Meeting Locals in Mexico
Thanks to Omar and Araceli, a lovely couple I met at our hack humanity event in London back in 2013.
They quickly cleared up any questions I had about is Mexico safe to travel or not. Araceli let me stay with family including her mother, brother, sister and cousins. I was lucky enough to meet all the family.
Me enjoying a meal at the world famous Restaurante Arroyo. I found leaving a tip in Mexico is not a rule, but, it’s generous and goes a long way in Mexico.
I got a new taste of the life of a local in Mexico city. This was in the form of eating dinner out of the back an abandoned VW Beetle on the street.
Cool things to do in Mexico City
Making an effort to meet all the family and friends, I participated in family milestone events, including a wedding ceremony.
I went to a lucha libre fight in the capital as well as some other tourist attractions including:
- National Museum of Anthropology
- Frida Kahlo Museum
- Mexico City Metropolitan Cathedral
- Monumento a la Revolución
- Torre Latinoamericana
- Ciudad Universitaria
💡 Smart Travel Tip
I’m recommending utilising the metro system whilst in Mexico City.

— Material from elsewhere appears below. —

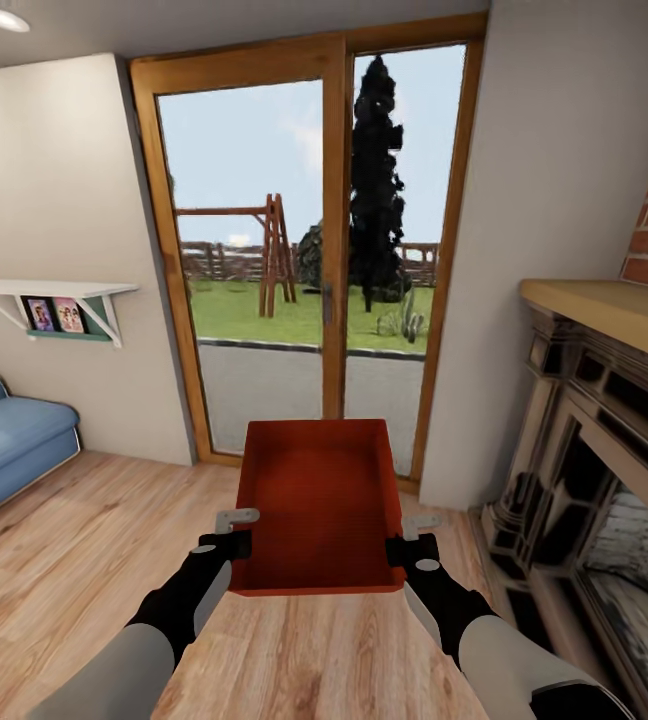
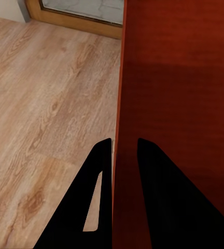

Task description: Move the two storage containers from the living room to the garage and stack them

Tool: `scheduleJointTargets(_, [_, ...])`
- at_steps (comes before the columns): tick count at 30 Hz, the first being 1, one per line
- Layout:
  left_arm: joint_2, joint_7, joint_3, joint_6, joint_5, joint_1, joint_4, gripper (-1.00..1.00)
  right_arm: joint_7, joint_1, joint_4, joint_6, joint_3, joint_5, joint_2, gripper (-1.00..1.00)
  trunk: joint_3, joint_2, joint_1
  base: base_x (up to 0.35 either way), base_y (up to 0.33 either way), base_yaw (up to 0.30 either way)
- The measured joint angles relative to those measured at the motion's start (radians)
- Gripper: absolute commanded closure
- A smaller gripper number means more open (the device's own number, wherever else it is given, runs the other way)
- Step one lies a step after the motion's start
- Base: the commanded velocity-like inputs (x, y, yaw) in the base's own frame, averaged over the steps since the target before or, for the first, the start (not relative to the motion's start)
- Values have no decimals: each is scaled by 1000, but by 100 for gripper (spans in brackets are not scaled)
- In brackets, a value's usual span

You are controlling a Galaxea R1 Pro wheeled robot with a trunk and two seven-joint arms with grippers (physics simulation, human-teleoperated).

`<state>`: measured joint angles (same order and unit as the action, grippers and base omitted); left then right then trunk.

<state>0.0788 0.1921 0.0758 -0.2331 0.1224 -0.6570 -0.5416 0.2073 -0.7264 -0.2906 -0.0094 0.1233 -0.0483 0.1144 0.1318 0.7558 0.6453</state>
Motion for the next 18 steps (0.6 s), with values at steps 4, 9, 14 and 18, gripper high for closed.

For me the metro was a whole new transport experience in itself.
My Spanish learning journey officially began whilst staying with this family. Araceli taught me the basis of my knowledge today.
I gained actual exposure of real life, culture and customs. Many foreigners pay for this and still fail to receive the kind of authentic experience I had.
When I was weeping to myself with the frustration of not being able to understand conversations around me. Now I realise these events made me aware of sticking points and I learned how to overcome them.
Initially, it was fun, but I soon became very emotional. I noticed a slight transition at the next family function, as it got a little easier to handle.
As I was beginning to speak and understand more Spanish, when I say more, I mean a tiny bit more.
Is Mexico safe to travel right now?
If you have any doubts about travelling to Mexico or other parts of Latin America solely because of safety reasons.
I’d say don’t let the power of a single story put you off. I hope what I have written here today gives you a sense of confidence to be able to travel freely and enjoy the amazing and unique culture of Mexico.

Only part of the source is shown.